From: Jeff Layton <jlayton@redhat.com>
To: James Bottomley <James.Bottomley@HansenPartnership.com>,
David Howells <dhowells@redhat.com>,
trondmy@primarydata.com
Cc: mszeredi@redhat.com, linux-nfs@vger.kernel.org,
linux-kernel@vger.kernel.org, viro@zeniv.linux.org.uk,
linux-fsdevel@vger.kernel.org, cgroups@vger.kernel.org,
ebiederm@xmission.com,
Linux Containers <containers@lists.linux-foundation.org>
Subject: Re: [RFC][PATCH 0/9] Make containers kernel objects
Date: Mon, 22 May 2017 14:34:52 -0400 [thread overview]
Message-ID: <1495478092.2816.17.camel@redhat.com> (raw)
In-Reply-To: <1495472039.2757.19.camel@HansenPartnership.com>
On Mon, 2017-05-22 at 09:53 -0700, James Bottomley wrote:
> [Added missing cc to containers list]
> On Mon, 2017-05-22 at 17:22 +0100, David Howells wrote:
> > Here are a set of patches to define a container object for the kernel
> > and to provide some methods to create and manipulate them.
> >
> > The reason I think this is necessary is that the kernel has no idea
> > how to direct upcalls to what userspace considers to be a container -
> > current Linux practice appears to make a "container" just an
> > arbitrarily chosen junction of namespaces, control groups and files,
> > which may be changed individually within the "container".
>
> This sounds like a step in the wrong direction: the strength of the
> current container interfaces in Linux is that people who set up
> containers don't have to agree what they look like.
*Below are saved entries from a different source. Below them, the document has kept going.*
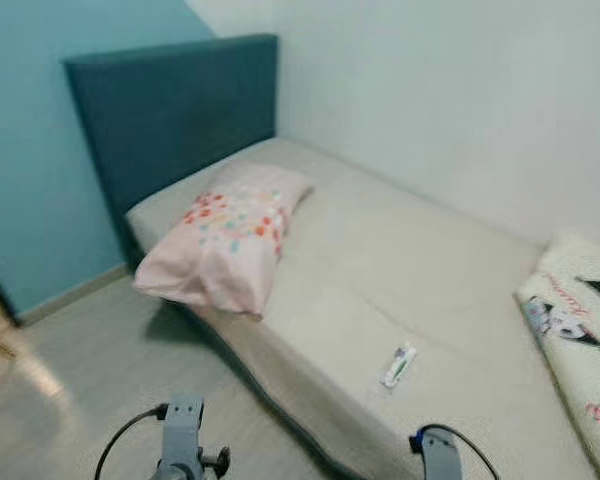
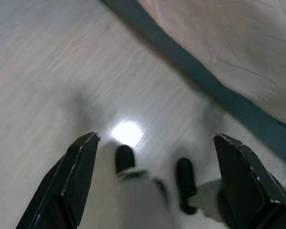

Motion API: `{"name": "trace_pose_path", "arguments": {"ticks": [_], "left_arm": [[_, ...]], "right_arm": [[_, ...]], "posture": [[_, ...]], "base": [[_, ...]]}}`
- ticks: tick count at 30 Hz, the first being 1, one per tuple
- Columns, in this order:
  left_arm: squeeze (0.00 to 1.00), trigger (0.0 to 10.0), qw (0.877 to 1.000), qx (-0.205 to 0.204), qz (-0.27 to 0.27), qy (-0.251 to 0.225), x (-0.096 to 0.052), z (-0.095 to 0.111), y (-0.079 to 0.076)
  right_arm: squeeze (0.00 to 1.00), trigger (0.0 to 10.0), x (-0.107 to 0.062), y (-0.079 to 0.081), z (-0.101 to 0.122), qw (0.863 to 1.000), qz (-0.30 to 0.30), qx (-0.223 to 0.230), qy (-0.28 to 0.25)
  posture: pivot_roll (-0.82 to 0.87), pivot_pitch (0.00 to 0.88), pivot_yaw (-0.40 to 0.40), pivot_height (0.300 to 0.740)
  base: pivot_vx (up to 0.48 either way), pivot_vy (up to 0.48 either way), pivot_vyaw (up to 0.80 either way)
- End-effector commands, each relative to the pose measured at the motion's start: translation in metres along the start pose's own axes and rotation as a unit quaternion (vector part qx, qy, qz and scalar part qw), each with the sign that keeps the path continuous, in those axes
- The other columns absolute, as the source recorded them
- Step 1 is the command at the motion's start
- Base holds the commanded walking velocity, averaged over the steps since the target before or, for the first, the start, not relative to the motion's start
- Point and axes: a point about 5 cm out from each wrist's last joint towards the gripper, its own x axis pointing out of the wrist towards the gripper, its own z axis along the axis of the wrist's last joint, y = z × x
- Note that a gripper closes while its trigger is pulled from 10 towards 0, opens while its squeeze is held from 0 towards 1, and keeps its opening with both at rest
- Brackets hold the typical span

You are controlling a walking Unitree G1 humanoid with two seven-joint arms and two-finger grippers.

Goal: Clean up the room

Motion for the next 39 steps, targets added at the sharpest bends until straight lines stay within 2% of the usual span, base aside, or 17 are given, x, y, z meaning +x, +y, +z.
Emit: {"name": "trace_pose_path", "arguments": {"ticks": [1, 3, 4, 11, 20, 22, 24, 28, 30, 31, 32, 33, 34, 35, 37, 38, 39], "left_arm": [[0.0, 10.0, 1.0, 0.004, -0.002, 0.001, 0.001, 0.003, -0.001], [0.0, 10.0, 1.0, 0.006, -0.002, 0.001, 0.001, 0.003, -0.001], [0.0, 10.0, 1.0, 0.006, -0.002, 0.001, 0.001, 0.003, -0.001], [0.0, 10.0, 1.0, 0.0, 0.012, 0.003, 0.002, 0.004, 0.0], [0.0, 10.0, 0.999, -0.004, 0.047, 0.021, -0.002, -0.005, 0.015], [0.0, 10.0, 0.997, -0.014, 0.068, 0.03, -0.006, -0.011, 0.027], [0.0, 10.0, 0.997, -0.017, 0.073, 0.03, -0.007, -0.012, 0.029], [0.0, 10.0, 0.996, -0.042, 0.078, 0.013, -0.009, -0.007, 0.039], [0.0, 10.0, 0.996, -0.06, 0.056, -0.023, -0.006, 0.008, 0.04], [0.0, 10.0, 0.996, -0.06, 0.056, -0.023, -0.006, 0.008, 0.04], [0.0, 10.0, 0.997, -0.041, 0.015, -0.062, -0.004, 0.028, 0.037], [0.0, 10.0, 0.997, -0.041, 0.015, -0.062, -0.004, 0.028, 0.037], [0.0, 10.0, 0.996, 0.0, -0.023, -0.084, -0.003, 0.04, 0.034], [0.0, 10.0, 0.996, 0.0, -0.023, -0.084, -0.003, 0.04, 0.034], [0.0, 10.0, 0.994, 0.041, -0.046, -0.085, -0.003, 0.044, 0.032], [0.0, 10.0, 0.994, 0.041, -0.046, -0.085, -0.003, 0.044, 0.032], [0.0, 10.0, 0.991, 0.09, -0.063, -0.074, -0.004, 0.042, 0.032]], "right_arm": [[0.0, 10.0, 0.001, -0.003, 0.014, 1.0, 0.001, 0.014, -0.026], [0.0, 10.0, 0.003, -0.001, 0.043, 0.997, 0.007, 0.018, -0.072], [0.0, 10.0, 0.003, -0.001, 0.043, 0.997, 0.007, 0.018, -0.072], [0.0, 10.0, 0.003, 0.004, 0.087, 0.991, 0.006, 0.03, -0.134], [0.0, 10.0, 0.003, 0.001, 0.097, 0.989, 0.0, 0.047, -0.139], [0.0, 10.0, 0.003, -0.006, 0.097, 0.989, -0.023, 0.055, -0.135], [0.0, 10.0, 0.003, -0.009, 0.096, 0.989, -0.032, 0.057, -0.132], [0.0, 10.0, 0.002, -0.017, 0.092, 0.989, -0.06, 0.066, -0.122], [0.0, 10.0, 0.002, -0.021, 0.091, 0.989, -0.072, 0.061, -0.117], [0.0, 10.0, 0.002, -0.021, 0.091, 0.989, -0.072, 0.061, -0.117], [0.0, 10.0, 0.001, -0.025, 0.091, 0.988, -0.082, 0.059, -0.115], [0.0, 10.0, 0.001, -0.025, 0.091, 0.988, -0.082, 0.059, -0.115], [0.0, 10.0, 0.001, -0.029, 0.091, 0.988, -0.093, 0.06, -0.112], [0.0, 10.0, 0.001, -0.029, 0.091, 0.988, -0.093, 0.06, -0.112], [0.0, 10.0, 0.0, -0.033, 0.091, 0.987, -0.102, 0.061, -0.109], [0.0, 10.0, 0.0, -0.033, 0.091, 0.987, -0.102, 0.061, -0.109], [0.0, 10.0, 0.0, -0.035, 0.09, 0.986, -0.107, 0.065, -0.107]], "posture": [[-0.11, 0.0, -0.042, 0.74], [-0.11, 0.0, -0.042, 0.74], [-0.11, 0.0, -0.042, 0.74], [-0.12, 0.0, -0.046, 0.74], [-0.11, 0.0, -0.045, 0.735], [-0.11, 0.0, -0.044, 0.72], [-0.11, 0.0, -0.044, 0.715], [-0.11, 0.0, -0.042, 0.695], [-0.11, 0.0, -0.04, 0.685], [-0.11, 0.0, -0.04, 0.685], [-0.11, 0.0, -0.039, 0.675], [-0.11, 0.0, -0.039, 0.675], [-0.1, 0.0, -0.038, 0.665], [-0.1, 0.0, -0.038, 0.665], [-0.1, 0.0, -0.038, 0.655], [-0.1, 0.0, -0.038, 0.655], [-0.09, 0.0, -0.038, 0.65]], "base": [[0.375, 0.0, -0.76], [0.364, 0.0, -0.76], [0.352, 0.0, -0.76], [0.324, 0.0, -0.11], [0.057, 0.0, 0.0], [0.0, 0.0, 0.0], [0.0, 0.0, 0.0], [0.0, 0.0, 0.0], [0.0, 0.0, 0.0], [0.0, 0.0, 0.0], [0.0, 0.0, 0.0], [0.0, 0.0, 0.0], [0.0, 0.0, 0.0], [0.0, 0.0, 0.0], [0.0, 0.0, 0.0], [0.0, 0.0, 0.0], [0.0, 0.0, 0.0]]}}
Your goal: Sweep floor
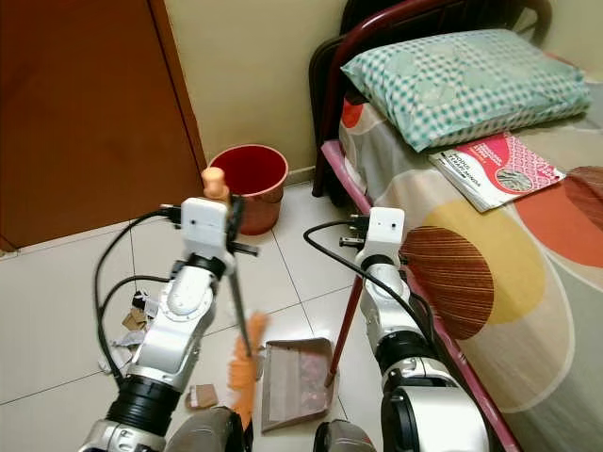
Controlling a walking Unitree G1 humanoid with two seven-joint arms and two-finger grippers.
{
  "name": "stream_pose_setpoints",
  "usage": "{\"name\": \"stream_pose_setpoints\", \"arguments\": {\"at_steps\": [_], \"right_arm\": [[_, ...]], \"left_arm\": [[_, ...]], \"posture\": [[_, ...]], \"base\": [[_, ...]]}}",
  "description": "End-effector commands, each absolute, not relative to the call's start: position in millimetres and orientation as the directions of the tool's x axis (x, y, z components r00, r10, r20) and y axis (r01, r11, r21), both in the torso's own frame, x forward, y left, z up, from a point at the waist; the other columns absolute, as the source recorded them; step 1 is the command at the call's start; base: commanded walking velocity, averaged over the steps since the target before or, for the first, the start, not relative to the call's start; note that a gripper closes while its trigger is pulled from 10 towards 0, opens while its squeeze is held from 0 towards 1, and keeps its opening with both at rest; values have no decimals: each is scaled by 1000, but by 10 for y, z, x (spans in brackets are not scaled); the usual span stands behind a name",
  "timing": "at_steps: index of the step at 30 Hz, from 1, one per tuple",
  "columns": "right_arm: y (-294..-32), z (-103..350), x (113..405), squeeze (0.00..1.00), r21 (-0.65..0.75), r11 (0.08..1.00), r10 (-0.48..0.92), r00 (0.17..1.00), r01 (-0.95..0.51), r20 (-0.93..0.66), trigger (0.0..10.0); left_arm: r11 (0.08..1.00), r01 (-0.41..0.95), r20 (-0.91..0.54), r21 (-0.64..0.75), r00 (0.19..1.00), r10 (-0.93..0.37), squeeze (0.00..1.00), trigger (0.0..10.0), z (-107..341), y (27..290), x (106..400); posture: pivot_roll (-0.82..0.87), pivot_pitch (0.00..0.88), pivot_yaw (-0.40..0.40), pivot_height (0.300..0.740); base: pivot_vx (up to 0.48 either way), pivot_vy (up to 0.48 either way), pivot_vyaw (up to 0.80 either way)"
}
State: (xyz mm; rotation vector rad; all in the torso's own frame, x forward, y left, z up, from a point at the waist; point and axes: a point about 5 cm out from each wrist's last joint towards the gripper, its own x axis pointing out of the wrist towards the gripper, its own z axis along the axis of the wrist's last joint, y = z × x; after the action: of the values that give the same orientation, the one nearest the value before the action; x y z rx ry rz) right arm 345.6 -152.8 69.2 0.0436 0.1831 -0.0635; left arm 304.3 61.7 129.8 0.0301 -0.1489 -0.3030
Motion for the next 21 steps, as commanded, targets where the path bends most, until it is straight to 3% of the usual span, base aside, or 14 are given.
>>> {"name": "stream_pose_setpoints", "arguments": {"at_steps": [1,9,16,21], "right_arm": [[-1534,703,3457,0,39,997,-64,983,72,-172,10000],[-1539,695,3450,0,71,996,-49,984,62,-170,10000],[-1534,700,3435,0,60,998,-27,989,36,-149,10000],[-1495,687,3430,0,59,998,-4,989,13,-151,10000]], "left_arm": [[950,310,164,-41,940,-299,0,10000,1339,564,3042],[961,260,144,-99,959,-244,0,10000,1310,710,3071],[965,44,119,-257,993,-14,0,10000,1414,1116,3185],[935,-37,101,-353,992,77,0,10000,1499,1247,3248]], "posture": [[2,97,-17,740],[8,75,-10,740],[15,49,-6,740],[19,43,-8,740]], "base": [[0,0,0],[0,0,0],[0,0,0],[0,0,0]]}}
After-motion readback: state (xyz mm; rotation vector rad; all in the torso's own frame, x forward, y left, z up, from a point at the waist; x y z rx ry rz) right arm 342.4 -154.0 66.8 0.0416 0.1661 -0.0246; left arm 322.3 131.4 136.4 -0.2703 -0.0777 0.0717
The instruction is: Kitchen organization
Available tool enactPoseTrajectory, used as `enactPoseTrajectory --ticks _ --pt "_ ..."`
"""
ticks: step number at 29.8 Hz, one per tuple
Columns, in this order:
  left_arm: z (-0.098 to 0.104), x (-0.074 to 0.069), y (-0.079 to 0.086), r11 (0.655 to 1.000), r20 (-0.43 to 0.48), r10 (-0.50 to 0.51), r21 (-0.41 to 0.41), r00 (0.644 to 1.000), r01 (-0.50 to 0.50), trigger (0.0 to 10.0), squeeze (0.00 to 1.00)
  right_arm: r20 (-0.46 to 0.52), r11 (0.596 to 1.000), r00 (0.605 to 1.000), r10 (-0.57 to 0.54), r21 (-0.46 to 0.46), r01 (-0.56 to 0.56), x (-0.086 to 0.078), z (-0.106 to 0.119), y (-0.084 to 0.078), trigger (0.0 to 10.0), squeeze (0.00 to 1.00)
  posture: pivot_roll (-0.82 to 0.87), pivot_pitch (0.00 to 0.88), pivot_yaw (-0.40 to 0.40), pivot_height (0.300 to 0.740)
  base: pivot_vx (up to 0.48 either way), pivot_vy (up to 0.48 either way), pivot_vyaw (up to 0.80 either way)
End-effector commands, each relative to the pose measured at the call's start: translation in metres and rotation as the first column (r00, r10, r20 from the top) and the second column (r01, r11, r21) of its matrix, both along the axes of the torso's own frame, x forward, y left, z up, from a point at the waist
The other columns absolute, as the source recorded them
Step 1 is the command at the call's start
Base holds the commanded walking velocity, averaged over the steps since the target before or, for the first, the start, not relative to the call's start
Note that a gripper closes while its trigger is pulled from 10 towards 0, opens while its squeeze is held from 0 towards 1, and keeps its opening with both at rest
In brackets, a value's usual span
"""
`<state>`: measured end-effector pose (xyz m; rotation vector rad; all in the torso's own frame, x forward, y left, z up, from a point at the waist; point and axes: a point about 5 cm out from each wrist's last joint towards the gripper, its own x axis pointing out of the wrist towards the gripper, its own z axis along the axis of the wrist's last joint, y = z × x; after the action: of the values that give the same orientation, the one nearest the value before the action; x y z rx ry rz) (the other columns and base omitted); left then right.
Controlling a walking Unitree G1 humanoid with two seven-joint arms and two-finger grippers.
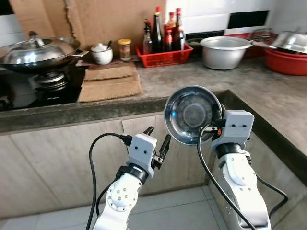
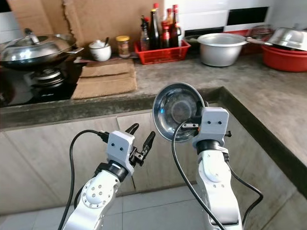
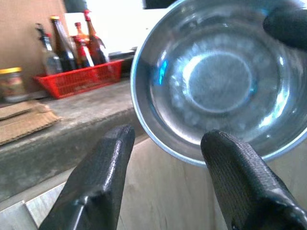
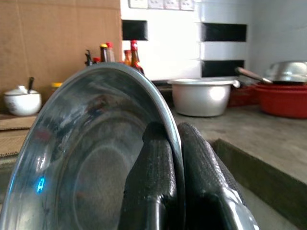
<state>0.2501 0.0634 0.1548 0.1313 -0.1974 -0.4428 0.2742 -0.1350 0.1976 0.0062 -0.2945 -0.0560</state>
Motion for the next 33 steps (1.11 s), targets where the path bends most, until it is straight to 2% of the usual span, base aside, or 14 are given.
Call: enactPoseTrajectory --ticks 1,13,27,33 --pt "0.0013 0.0007 0.0025 1.0 0.0 0.009 -0.005 1.0 -0.009 10.0 0.0 0.026 1.0 0.999 0.02 0.001 -0.02 -0.0001 0.0072 0.0047 10.0 0.0 0.01 0.0 0.004 0.74 0.0 0.435 -0.8" --pt "0.0014 0.0005 0.002 1.0 0.002 0.009 -0.006 1.0 -0.009 10.0 0.0 0.016 1.0 1.0 0.015 0.006 -0.015 -0.0012 0.0058 0.0047 10.0 0.0 0.01 0.0 0.007 0.74 0.0 0.42 -0.8" --pt "0.0037 0.0007 0.0019 1.0 0.018 -0.011 0.015 1.0 0.011 10.0 0.0 0.011 1.0 1.0 0.007 0.013 -0.008 -0.0025 0.0049 0.0045 10.0 0.0 0.02 0.0 0.012 0.74 0.0 0.0 -0.79" --pt "0.0036 0.0003 -0.0003 1.0 0.018 -0.01 0.014 1.0 0.009 10.0 0.0 0.012 1.0 1.0 0.01 0.009 -0.01 -0.0018 0.0057 0.0045 10.0 0.0 0.02 0.0 0.003 0.74 0.0 -0.359 -0.79"
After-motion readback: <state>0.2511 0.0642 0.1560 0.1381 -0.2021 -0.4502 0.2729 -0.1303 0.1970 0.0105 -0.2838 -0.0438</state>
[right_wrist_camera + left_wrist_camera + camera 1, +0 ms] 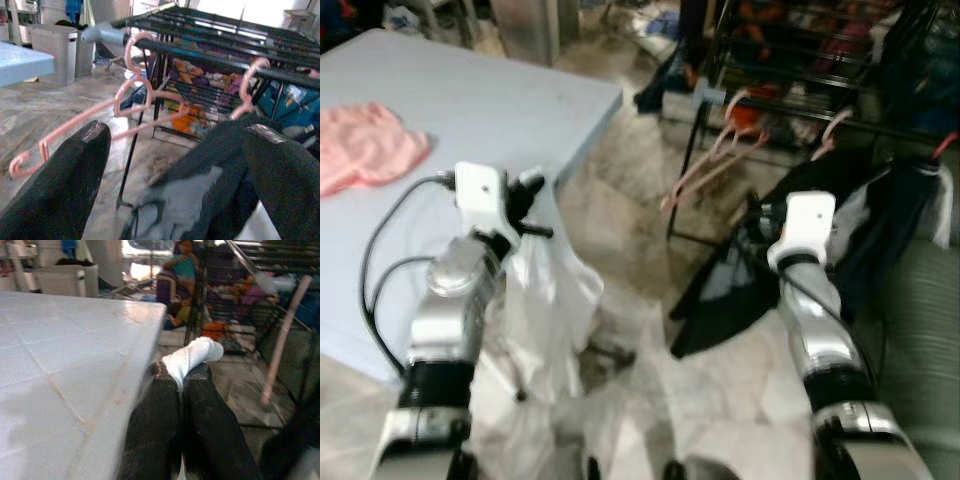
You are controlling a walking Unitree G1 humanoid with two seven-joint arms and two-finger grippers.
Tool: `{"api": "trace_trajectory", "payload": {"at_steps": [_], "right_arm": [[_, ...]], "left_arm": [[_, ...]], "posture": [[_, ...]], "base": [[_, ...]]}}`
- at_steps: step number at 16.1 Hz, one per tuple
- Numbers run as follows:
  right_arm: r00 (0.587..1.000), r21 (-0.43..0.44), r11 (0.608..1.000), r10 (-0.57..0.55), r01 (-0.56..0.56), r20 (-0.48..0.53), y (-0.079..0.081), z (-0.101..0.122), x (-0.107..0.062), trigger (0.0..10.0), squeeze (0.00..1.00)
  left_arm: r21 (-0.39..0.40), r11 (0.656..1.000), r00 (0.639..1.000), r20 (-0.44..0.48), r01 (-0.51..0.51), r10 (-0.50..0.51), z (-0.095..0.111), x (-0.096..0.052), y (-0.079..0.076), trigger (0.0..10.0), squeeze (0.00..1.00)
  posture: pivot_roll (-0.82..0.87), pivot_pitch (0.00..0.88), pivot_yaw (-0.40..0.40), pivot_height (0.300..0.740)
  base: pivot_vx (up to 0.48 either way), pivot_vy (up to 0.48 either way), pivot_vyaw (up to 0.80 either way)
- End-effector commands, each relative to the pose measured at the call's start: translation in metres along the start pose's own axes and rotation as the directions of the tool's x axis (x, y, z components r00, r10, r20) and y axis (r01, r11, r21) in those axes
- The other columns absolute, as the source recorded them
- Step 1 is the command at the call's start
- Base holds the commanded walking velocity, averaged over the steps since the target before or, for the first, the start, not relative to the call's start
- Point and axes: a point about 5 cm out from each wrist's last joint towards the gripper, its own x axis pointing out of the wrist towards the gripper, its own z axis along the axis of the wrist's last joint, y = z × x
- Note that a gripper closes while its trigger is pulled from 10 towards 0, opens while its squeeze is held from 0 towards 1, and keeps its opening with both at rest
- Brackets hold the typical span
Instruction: Hang hanger
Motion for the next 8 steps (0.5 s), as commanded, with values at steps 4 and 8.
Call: {"api": "trace_trajectory", "payload": {"at_steps": [4,8], "right_arm": [[1.000,-0.014,1.000,-0.017,0.017,0.022,-0.007,0.000,-0.008,10.0,0.00],[0.999,-0.001,1.000,0.025,-0.025,0.037,0.008,0.008,0.002,10.0,0.00]], "left_arm": [[0.026,0.999,0.999,-0.032,-0.029,0.030,-0.024,-0.011,0.005,10.0,0.00],[0.008,0.997,0.997,0.008,-0.079,0.079,-0.018,-0.007,0.019,10.0,0.00]], "posture": [[0.01,0.000,0.045,0.740],[0.02,0.000,0.021,0.740]], "base": [[0.000,0.000,-0.16],[0.067,0.094,-0.46]]}}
So I can set up a
> user namespace without a mount namespace or an architecture emulation
> container with only a mount namespace.
>
Does this really mandate what they look like though? AFAICT, you can
still spawn disconnected namespaces to your heart's content. What this
does is provide a container for several different namespaces so that the
kernel can actually be aware of the association between them. The way
you populate the different namespaces looks to be pretty flexible.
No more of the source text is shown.